• [Work order]: The task for the listing below is to write out exactly the lines starting at the one containing "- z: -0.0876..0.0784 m" and ending at the one containing "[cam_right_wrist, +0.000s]", both included. Pictures are to be omitted.
*** Opening Recorded data ***
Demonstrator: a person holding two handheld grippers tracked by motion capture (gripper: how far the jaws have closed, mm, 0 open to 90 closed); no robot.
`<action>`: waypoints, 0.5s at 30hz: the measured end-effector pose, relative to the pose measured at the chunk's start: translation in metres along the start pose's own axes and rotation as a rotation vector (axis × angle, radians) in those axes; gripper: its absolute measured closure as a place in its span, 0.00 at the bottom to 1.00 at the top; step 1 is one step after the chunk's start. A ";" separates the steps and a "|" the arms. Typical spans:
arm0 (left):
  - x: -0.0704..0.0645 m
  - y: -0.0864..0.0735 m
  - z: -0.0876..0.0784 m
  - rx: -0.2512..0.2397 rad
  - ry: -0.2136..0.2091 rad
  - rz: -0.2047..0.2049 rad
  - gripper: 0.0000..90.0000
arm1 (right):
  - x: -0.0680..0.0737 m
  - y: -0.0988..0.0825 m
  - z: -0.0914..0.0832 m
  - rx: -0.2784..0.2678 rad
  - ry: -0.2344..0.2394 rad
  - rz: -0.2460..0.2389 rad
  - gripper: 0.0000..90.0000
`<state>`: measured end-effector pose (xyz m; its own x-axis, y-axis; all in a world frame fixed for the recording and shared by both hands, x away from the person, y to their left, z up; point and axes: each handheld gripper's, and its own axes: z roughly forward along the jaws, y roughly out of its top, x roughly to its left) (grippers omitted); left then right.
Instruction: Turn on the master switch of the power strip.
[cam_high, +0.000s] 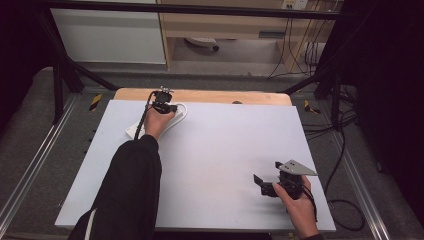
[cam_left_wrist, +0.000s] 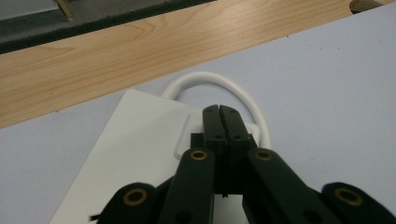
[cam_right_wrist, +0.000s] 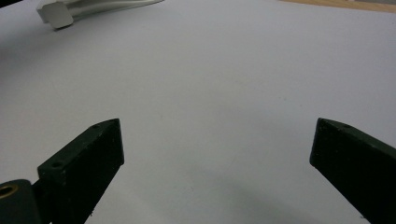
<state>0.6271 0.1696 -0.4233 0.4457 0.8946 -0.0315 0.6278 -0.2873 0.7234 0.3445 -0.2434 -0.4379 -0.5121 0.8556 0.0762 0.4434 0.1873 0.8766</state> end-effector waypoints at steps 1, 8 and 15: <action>0.000 0.000 0.000 0.000 0.000 -0.001 1.00 | 0.000 0.000 0.000 0.000 0.000 0.000 0.04; 0.000 0.000 0.000 0.001 0.001 -0.006 1.00 | 0.000 0.000 0.000 0.001 0.002 0.000 0.04; -0.001 0.000 0.000 0.001 0.010 -0.005 1.00 | 0.000 0.000 -0.001 0.000 0.002 -0.003 0.04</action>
<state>0.6270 0.1681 -0.4232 0.4363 0.8994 -0.0283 0.6307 -0.2832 0.7225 0.3442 -0.2441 -0.4375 -0.5144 0.8543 0.0747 0.4418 0.1893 0.8769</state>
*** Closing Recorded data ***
• [Answer to the exercise]:
  - z: -0.0876..0.0784 m
  - rx: -0.2512..0.2397 rad
  - ry: -0.2136..0.2091 rad
  - rz: -0.2047..0.2049 rad
  - gripper: 0.0000..90.0000
arm1 (right):
  - x: -0.0680..0.0737 m
  - y: -0.0988..0.0825 m
  - z: -0.0914..0.0832 m
  - rx: -0.2784..0.2678 rad
  - ry: -0.2344..0.2394 rad
  - rz: -0.2460..0.2389 rad
  - gripper: 0.0000..90.0000
`<state>`: measured end-effector pose (xyz m; its own x-axis, y-axis; all in a world frame fixed for the recording and shared by both hands, x away from the person, y to their left, z up; point and axes: each handheld gripper's, and its own axes: z roughly forward along the jaws, y roughly out of its top, x roughly to its left) (grippers omitted); left then right.
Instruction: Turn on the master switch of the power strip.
[cam_high, +0.000s] 
[cam_left_wrist, +0.000s] 
[cam_right_wrist, +0.000s] 

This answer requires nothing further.